• **Exercise**
Please write out the line containing "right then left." and each line after it through the end of the data, exactly, and nothing else.
○ ○ ○ ○ ○ ○ ○
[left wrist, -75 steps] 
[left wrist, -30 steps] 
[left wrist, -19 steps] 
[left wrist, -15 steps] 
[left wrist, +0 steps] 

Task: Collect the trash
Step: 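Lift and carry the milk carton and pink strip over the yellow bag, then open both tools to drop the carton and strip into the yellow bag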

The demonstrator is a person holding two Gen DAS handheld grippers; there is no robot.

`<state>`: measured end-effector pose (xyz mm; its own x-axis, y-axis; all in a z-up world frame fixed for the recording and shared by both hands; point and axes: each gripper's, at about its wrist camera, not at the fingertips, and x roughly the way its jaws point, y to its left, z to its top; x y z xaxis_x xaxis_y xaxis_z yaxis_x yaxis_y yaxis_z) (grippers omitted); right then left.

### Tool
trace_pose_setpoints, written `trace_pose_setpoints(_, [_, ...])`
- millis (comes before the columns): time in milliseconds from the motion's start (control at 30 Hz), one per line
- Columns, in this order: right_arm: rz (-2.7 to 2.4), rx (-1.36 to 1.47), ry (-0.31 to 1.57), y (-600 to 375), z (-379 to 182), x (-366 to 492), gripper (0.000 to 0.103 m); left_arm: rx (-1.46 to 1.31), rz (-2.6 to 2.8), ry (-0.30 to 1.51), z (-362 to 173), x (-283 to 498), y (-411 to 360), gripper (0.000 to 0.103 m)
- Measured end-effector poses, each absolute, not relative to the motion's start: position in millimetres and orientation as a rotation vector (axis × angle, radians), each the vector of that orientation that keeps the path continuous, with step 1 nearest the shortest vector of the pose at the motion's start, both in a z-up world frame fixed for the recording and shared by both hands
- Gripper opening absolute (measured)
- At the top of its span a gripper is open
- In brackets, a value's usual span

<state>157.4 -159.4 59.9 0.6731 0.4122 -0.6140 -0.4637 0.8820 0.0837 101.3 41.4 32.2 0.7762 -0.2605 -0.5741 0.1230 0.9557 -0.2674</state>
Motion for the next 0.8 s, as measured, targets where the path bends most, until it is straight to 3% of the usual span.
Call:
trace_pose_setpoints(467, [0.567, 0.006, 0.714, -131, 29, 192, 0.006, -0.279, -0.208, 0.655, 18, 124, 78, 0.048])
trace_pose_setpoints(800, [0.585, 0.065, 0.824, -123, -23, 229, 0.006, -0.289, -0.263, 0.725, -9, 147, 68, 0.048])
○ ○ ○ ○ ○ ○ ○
• **Solution**
`<state>`: measured end-effector pose (xyz mm; its own x-axis, y-axis; all in a z-up world frame fixed for the recording and shared by both hands; point and axes: each gripper's, at about its wrist camera, not at the fingertips, and x roughly the way its jaws point, y to its left, z to its top; x y z xaxis_x xaxis_y xaxis_z yaxis_x yaxis_y yaxis_z) (grippers omitted); right then left.

### Tool
trace_pose_setpoints, written `trace_pose_setpoints(_, [_, ...])`
- millis (comes before the columns): time in milliseconds from the motion's start (control at 30 Hz), one per line
- Columns, in this order: right_arm: rz (-2.7 to 2.4), rx (-1.36 to 1.47), ry (-0.31 to 1.57), y (-600 to 375), z (-379 to 182), x (-366 to 492), gripper (0.000 to 0.103 m); left_arm: rx (-1.46 to 1.31), rz (-2.6 to 2.8), ry (-0.30 to 1.51), z (-362 to 173), x (-283 to 498), y (-411 to 360), gripper (0.000 to 0.103 m)
- Measured end-effector poses, each absolute, not relative to the motion's start: position in millimetres and orientation as a rotation vector (axis × angle, radians), each the vector of that orientation that keeps the path continuous, with step 1 nearest the shortest vector of the pose at the motion's start, both in a z-up world frame fixed for the recording and shared by both hands
- Gripper opening absolute (measured)
- At the top of its span a gripper is open
- In brackets, a value's usual span

<state>157.4 -159.4 59.9 0.6731 0.4122 -0.6140 -0.4637 0.8820 0.0837 101.3 41.4 32.2 0.7762 -0.2605 -0.5741 0.1230 0.9557 -0.2674</state>
Motion for the next 0.8 s, as measured, targets where the path bends most, until it is straight to 3% of the usual span.
Call:
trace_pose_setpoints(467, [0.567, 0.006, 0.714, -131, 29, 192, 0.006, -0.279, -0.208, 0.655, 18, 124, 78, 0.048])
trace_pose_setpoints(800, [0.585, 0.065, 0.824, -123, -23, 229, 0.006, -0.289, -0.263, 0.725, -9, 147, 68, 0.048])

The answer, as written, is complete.